Lung cancer claiming in asbestos litigation is one of the current "hot topics." This week the dialog will continue at Perrin Conference's December 12 asbestos conference in NY. The dialog will be made more useful by a data-filled paper recently published by Marc Scarcella and Peter Kelso of Bates White and Joseph Cagnoli of Segal McCambridge. Among other things, the paper provides a powerful overview of the linkage between the economics of asbestos trust claiming and tort system claiming. The paper is a "must read" for anyone in asbestos litigation.
Lung Cancer Claiming, and the Problem of Fact-Free, Type 1 Commentary on Economic, Social and Legal Issues - Economics and Asbestos
One of the flaws with 24/7 media is endless desire and space for content, and a tendency to publish fact-free articles that masquerade as analysis.

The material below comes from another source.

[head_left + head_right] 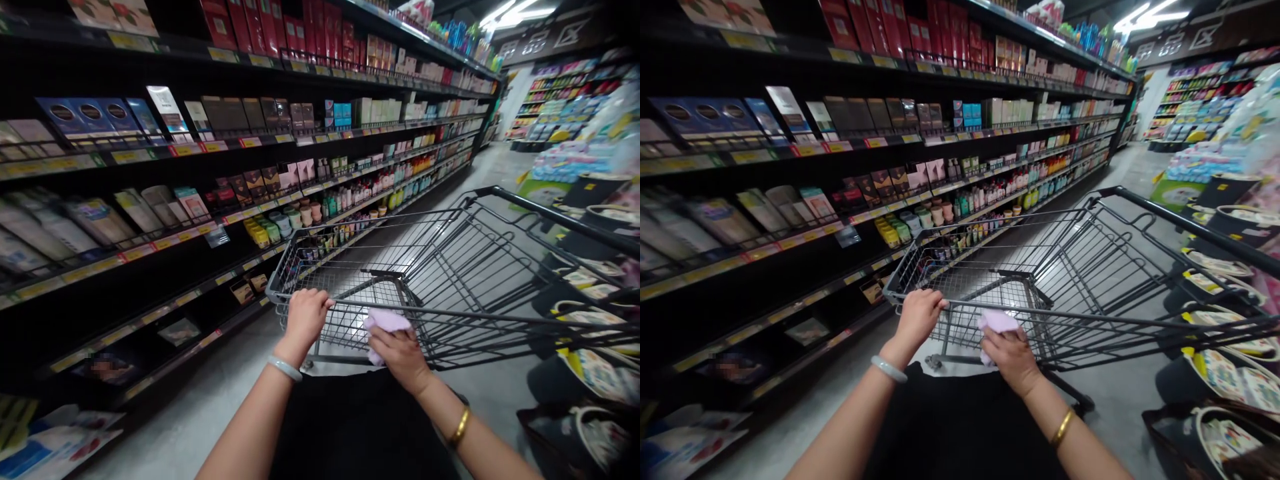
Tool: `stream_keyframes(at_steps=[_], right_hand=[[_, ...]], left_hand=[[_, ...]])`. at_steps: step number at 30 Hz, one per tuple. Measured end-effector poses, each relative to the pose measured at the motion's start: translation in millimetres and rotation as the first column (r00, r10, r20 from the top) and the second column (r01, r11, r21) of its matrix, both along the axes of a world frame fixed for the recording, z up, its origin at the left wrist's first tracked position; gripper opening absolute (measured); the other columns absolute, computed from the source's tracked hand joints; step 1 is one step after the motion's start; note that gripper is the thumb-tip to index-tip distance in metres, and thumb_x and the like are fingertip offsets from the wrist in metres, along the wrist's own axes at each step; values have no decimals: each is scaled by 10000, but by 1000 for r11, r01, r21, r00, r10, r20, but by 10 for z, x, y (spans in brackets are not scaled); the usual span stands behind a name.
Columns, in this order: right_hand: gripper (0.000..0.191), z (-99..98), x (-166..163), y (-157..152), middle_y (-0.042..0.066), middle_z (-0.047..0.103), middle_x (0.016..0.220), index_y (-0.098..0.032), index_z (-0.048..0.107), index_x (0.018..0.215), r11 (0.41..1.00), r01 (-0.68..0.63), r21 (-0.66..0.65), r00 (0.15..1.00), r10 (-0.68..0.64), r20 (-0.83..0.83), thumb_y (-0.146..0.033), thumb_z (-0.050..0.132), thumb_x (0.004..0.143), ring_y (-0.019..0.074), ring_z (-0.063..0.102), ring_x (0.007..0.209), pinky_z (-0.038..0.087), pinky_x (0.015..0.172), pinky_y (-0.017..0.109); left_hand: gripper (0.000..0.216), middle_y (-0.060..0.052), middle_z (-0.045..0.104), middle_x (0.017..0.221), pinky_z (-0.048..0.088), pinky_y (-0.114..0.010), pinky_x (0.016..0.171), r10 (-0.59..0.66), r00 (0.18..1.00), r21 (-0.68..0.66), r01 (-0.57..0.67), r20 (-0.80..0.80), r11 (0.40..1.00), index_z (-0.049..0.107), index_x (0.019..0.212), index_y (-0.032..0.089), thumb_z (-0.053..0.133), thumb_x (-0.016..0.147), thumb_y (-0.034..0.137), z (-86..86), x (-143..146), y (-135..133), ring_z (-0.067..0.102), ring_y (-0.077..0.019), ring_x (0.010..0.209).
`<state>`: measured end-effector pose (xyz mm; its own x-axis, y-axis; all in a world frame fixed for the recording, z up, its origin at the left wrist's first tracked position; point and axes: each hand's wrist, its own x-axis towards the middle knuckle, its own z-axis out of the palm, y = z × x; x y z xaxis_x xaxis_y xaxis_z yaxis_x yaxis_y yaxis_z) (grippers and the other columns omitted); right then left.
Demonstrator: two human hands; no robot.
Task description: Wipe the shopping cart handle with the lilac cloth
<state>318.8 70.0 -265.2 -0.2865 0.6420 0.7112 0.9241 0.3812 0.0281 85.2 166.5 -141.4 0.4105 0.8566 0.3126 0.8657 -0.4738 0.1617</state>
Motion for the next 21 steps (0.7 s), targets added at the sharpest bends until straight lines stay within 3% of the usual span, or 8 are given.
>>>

That is, articles that typically consists of irrelevant sounds bites that appeal to important but often incorrect type 1 thinking built on reflex instead of analysis of actually relevant facts.
Paul Krugman recently pointed out an example of fact-free commentary in politics and economics by well-known names. In the world of asbestos, otherwise respected commentators Joe Nocera and Paul Brodeur unfortunately joined the parade with fact-free arguments about the merits or demerits of an asbestos lung cancer lawsuit recently filed by a New York legislator who chain smoked for years. Nocera here and Brodeur here.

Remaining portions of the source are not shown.